Johnny Allen, dopo aver fatto entrare la Brown nella propria abitazione, aveva mostrato all’allora 16enne la propria collezione di armi. Cyntoia, secondo quanto riferito dai suoi avvocati, si sentì profondamente a disagio e rifiutò il rapporto con l’uomo.

Improvvisamente, però, la Brown vide Allen allungare la mano sotto al cuscino e, temendo che potesse estrarre un’arma e venire uccisa per il rifiuto, presa dal panico sparò un colpo mortale contro l’agente immobiliare, per poi fuggire con l’arma e con il portafoglio dell’uomo.

Quest’ultimo aspetto, durante il processo, fu uno dei punti che convinse la giuria a condannare Cyntoia Brown all’ergastolo con l’accusa di rapina aggravata e di omicidio premeditato, mentre gli avvocati della ragazza sostenevano si trattasse di legittima difesa.

La grazia per Cyntoia Brown, 15 anni dopo la sentenza

Dopo 15 anni di carcere, nel gennaio 2019, Cyntoia Brown è stata graziata dal governatore del Tennessee Bill Haslam e ieri – 7 giugno – ha lasciato il carcere femminile del Tennesse.

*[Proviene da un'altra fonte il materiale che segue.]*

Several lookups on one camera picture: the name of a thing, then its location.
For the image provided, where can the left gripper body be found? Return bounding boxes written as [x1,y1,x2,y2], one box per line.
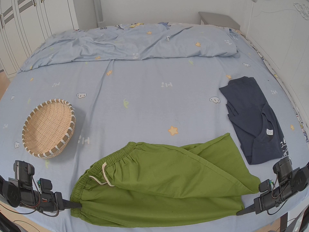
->
[22,190,65,213]

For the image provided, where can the dark blue T-shirt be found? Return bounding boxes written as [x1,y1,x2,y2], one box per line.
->
[219,76,291,165]

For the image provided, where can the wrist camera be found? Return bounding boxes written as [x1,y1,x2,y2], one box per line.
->
[259,179,273,193]
[38,178,53,192]

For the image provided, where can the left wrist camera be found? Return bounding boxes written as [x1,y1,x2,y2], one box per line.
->
[38,178,53,192]

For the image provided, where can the pale blue quilt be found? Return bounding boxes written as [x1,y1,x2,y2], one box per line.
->
[20,21,241,72]

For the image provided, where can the grey bedside table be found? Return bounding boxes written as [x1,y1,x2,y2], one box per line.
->
[198,12,241,30]

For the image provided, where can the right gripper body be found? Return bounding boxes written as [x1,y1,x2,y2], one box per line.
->
[253,184,294,214]

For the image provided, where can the round woven basket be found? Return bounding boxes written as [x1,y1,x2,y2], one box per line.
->
[22,99,77,159]

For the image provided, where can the white wardrobe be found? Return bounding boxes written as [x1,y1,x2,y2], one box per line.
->
[0,0,80,76]

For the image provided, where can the green shorts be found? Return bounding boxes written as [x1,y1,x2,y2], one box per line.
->
[70,133,261,227]

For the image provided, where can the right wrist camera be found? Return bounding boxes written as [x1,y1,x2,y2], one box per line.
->
[259,179,273,193]

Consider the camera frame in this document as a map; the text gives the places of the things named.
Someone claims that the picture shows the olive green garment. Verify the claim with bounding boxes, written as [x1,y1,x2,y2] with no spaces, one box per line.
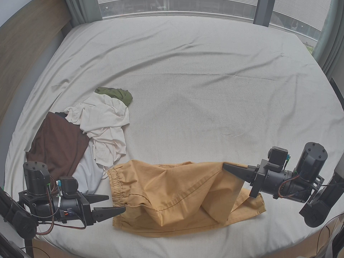
[95,87,133,107]

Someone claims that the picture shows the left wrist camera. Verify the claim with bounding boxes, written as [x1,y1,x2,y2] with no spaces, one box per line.
[59,176,79,199]

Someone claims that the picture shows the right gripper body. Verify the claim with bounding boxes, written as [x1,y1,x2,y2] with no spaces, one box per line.
[249,165,295,199]

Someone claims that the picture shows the mustard yellow shorts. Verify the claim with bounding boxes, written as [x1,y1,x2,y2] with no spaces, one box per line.
[106,159,266,238]

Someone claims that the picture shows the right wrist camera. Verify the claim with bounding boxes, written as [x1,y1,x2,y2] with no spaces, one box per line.
[267,146,292,173]

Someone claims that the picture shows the black cable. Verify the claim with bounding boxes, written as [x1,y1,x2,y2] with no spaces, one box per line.
[317,214,344,258]

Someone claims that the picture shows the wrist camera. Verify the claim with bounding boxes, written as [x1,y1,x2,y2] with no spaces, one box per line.
[267,146,292,173]
[59,176,79,199]

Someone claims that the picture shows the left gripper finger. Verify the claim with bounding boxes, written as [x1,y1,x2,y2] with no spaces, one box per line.
[91,206,126,224]
[82,194,109,205]

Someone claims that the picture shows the brown garment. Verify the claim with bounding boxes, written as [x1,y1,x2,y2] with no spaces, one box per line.
[25,112,90,183]

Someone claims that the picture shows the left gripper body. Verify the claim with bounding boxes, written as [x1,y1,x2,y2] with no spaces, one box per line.
[58,192,94,226]

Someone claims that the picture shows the cream garment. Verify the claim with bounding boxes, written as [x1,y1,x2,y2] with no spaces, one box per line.
[64,92,131,169]

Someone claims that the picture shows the bed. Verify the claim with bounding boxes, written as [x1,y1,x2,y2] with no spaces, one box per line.
[0,0,344,258]

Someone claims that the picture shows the white garment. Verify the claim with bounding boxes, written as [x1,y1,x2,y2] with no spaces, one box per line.
[72,144,108,196]

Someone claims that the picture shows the window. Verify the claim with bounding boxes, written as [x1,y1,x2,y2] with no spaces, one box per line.
[91,0,335,46]

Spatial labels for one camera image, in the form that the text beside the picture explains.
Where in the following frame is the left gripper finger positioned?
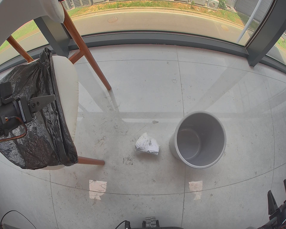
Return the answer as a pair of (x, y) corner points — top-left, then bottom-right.
(29, 94), (56, 112)

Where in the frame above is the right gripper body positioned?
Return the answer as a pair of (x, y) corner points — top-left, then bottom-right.
(267, 204), (286, 229)

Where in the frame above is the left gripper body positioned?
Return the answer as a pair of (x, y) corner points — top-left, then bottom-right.
(0, 97), (34, 123)

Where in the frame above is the black plastic bag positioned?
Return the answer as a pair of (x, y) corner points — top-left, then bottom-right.
(0, 47), (79, 170)

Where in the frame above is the white paper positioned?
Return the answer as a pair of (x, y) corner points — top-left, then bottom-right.
(135, 132), (160, 156)

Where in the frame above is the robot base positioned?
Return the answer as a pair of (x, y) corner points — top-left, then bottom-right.
(132, 216), (185, 229)

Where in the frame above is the white trash bin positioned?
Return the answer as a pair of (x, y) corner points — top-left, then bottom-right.
(169, 111), (227, 168)

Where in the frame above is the white cushioned wooden chair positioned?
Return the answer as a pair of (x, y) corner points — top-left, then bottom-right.
(0, 0), (112, 171)

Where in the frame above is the window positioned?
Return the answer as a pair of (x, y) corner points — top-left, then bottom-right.
(0, 0), (286, 74)

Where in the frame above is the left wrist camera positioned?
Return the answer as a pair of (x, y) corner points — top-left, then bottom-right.
(0, 82), (13, 105)

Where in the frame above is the black cable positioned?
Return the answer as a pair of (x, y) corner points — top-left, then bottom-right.
(0, 210), (37, 229)
(115, 220), (130, 229)

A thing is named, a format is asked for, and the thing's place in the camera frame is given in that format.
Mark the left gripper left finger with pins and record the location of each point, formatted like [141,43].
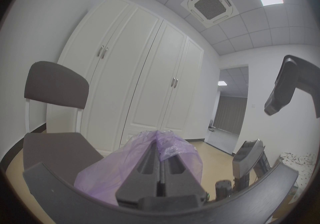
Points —
[145,180]

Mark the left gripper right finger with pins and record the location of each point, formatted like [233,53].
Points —
[182,180]

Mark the purple plastic bag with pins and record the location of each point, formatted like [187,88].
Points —
[107,175]

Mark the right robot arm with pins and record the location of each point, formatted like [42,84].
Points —
[247,155]

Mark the grey curtain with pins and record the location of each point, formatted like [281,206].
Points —
[231,113]

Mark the white wardrobe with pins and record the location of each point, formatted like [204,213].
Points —
[130,68]

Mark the bed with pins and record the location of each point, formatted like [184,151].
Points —
[297,165]

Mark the grey and white chair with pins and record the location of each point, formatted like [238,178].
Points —
[57,83]

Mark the ceiling air vent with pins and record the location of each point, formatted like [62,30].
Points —
[209,3]

Il governatore del Tennessee, nel concederle la grazia, ha dichiarato: «Cyntoia Brown ha commesso, per sua stessa ammissione, un crimine orribile all’età di 16 anni. Ma imporre l’ergastolo a una minorenne, che la terrebbe in carcere almeno 51 anni prima di poter chiedere la condizionale, è una pena troppo dura, specialmente alla luce degli straordinari passi che lei ha preso per ricostruire la sua vita».

Durante gli anni in carcere, infatti, la Brown si è diplomata e ha completato gli studi universitari come detenuta. Studi che intende proseguire anche ora che è uscita dal carcere, parallelamente al suo impegno nel voler «usare l’esperienza acquisita per aiutare altre donne e ragazze che hanno subito abusi e sfruttamento», come dichiarato dalla donna alla Cnn.

Cyntoia Brown resterà in libertà vigilata per 10 anni, a condizione che non violi alcuna legge statale o federale degli Stati Uniti, che svolga 50 ore settimanali di servizi socialmente utili, che trovi un impiego e che partecipi regolarmente e con continuità a sessioni di consulenza.